Man kan aus und mit Verdruß lachen, man kan aber auch aus Vergnügen lachen, und das Lachen kan unser Gemüth dergestalt aufheitern, daß dadurch alle bange Ernsthaftigkeit aus der Seele vertrieben wird. Man kan sagen, daß ein solches Lachen den Winden ähnlich sey, die die Wolcken zertheilen, vertreiben, und den Himmel aufheitern. Ein solches lachen ist eine so starcke Bewegung des Gemüths, die fähig ist, der Seele eine Munterkeit und aufgeräumtes Wesen zu geben, so der Betrübniß entgegengesetzt ist. Man wird mir ohne Schwierigkeit einräumen, daß die letzte Art des lachens diejenige sey, die durch einen Schertz muß gesucht werden. Der Schertz muß das Gemüth auf eine angenehme Art erschüttern, und die verwirrte Bewegung verursachen, die wir das Lachen nennen. Wenn man jemand zu einem verdrieslichen Lachen zwingt, so werden wir wenig Danck verdienen. Er wird sich wider uns rüsten, und alle seine Kräfte samlen uns zu widerstehen. Er wird unserm Schertze den Eingang verwehren, und wir werden ihm mit unsern Schertzen zur Last werden. Ueberdem müste es ein elender Spaß seyn, der wenig Schönheit haben würde, wenn er dem Zuhörer nicht zugleich vergnügen könnte. Es scheint überdies das Vergnügen eine nothwendige Verbindung mit dem Schertze zu haben, weil wir alsdenn am wenigsten zu schertzen im Stande sind, wenn wir nicht aufgeräumt, sondern mißvergnügt sind. Noch einmal, ein feuriger Schertz muß geschickt seyn, ein lachen zu verursachen, das von einem starcken sinlichen Vergnügen begleitet wird.

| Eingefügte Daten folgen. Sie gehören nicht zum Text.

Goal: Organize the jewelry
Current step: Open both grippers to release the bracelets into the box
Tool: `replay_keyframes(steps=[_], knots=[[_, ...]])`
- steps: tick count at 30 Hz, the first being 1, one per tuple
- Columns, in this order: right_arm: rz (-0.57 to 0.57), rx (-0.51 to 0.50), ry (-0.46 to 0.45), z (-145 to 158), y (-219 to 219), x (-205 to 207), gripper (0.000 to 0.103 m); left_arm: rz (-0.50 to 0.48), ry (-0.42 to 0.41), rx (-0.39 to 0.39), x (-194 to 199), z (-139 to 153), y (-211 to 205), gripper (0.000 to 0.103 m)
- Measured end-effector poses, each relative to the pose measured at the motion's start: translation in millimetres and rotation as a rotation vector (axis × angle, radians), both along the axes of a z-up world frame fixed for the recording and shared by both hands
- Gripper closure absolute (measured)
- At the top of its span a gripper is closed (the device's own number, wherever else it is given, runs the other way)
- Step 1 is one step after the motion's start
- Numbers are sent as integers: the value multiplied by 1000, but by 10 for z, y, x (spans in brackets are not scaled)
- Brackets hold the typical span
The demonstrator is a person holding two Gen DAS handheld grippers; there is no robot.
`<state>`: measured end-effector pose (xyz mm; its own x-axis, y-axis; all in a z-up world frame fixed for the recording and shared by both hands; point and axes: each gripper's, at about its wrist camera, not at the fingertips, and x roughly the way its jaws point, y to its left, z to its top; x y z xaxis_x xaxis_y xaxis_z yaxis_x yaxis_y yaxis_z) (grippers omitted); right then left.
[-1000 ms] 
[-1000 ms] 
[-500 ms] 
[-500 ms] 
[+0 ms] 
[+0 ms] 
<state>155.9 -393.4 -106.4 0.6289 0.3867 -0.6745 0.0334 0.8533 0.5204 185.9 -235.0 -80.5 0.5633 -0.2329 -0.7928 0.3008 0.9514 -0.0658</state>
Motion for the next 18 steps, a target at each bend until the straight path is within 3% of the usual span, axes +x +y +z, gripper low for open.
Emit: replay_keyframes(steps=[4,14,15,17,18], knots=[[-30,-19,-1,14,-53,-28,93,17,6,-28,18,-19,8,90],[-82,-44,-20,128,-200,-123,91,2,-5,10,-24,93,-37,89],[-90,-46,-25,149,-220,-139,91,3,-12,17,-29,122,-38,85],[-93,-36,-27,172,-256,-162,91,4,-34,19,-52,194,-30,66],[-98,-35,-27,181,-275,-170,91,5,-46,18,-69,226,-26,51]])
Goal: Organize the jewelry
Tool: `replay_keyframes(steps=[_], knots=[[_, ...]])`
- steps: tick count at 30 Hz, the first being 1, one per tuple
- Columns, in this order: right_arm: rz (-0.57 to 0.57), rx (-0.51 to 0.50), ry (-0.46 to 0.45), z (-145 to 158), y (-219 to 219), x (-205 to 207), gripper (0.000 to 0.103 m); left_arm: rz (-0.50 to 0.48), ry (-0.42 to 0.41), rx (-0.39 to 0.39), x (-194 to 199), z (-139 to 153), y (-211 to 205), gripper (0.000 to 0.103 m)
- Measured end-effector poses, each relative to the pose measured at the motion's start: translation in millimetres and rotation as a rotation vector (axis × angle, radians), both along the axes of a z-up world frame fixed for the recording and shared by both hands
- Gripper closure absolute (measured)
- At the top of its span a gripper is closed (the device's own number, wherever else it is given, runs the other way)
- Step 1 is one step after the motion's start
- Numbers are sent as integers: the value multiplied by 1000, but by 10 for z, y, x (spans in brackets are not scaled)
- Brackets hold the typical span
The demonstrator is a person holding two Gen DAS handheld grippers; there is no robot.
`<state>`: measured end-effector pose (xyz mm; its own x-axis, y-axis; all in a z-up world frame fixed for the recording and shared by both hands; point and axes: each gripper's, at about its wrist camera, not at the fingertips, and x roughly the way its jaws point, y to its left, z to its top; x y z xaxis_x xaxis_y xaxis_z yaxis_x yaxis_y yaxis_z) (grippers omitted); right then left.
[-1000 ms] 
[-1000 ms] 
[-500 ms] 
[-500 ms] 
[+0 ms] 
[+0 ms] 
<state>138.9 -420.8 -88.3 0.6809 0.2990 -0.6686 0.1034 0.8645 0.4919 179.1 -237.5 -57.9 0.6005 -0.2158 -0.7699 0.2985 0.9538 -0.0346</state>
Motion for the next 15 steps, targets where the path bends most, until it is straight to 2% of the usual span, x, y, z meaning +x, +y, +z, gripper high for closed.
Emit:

Ich erinnere nur noch das einzige, daß ich nicht behaupte, als wenn ein Lachen möglich wäre mit welchem gar kein Vergnügen verbunden ist, ich behaupte nur, daß manchmal mit dem Lachen ein Verdruß verbunden seyn kan, der grösser und stärcker ist, als das Vergnügen so zugleich dabey angetroffen wird.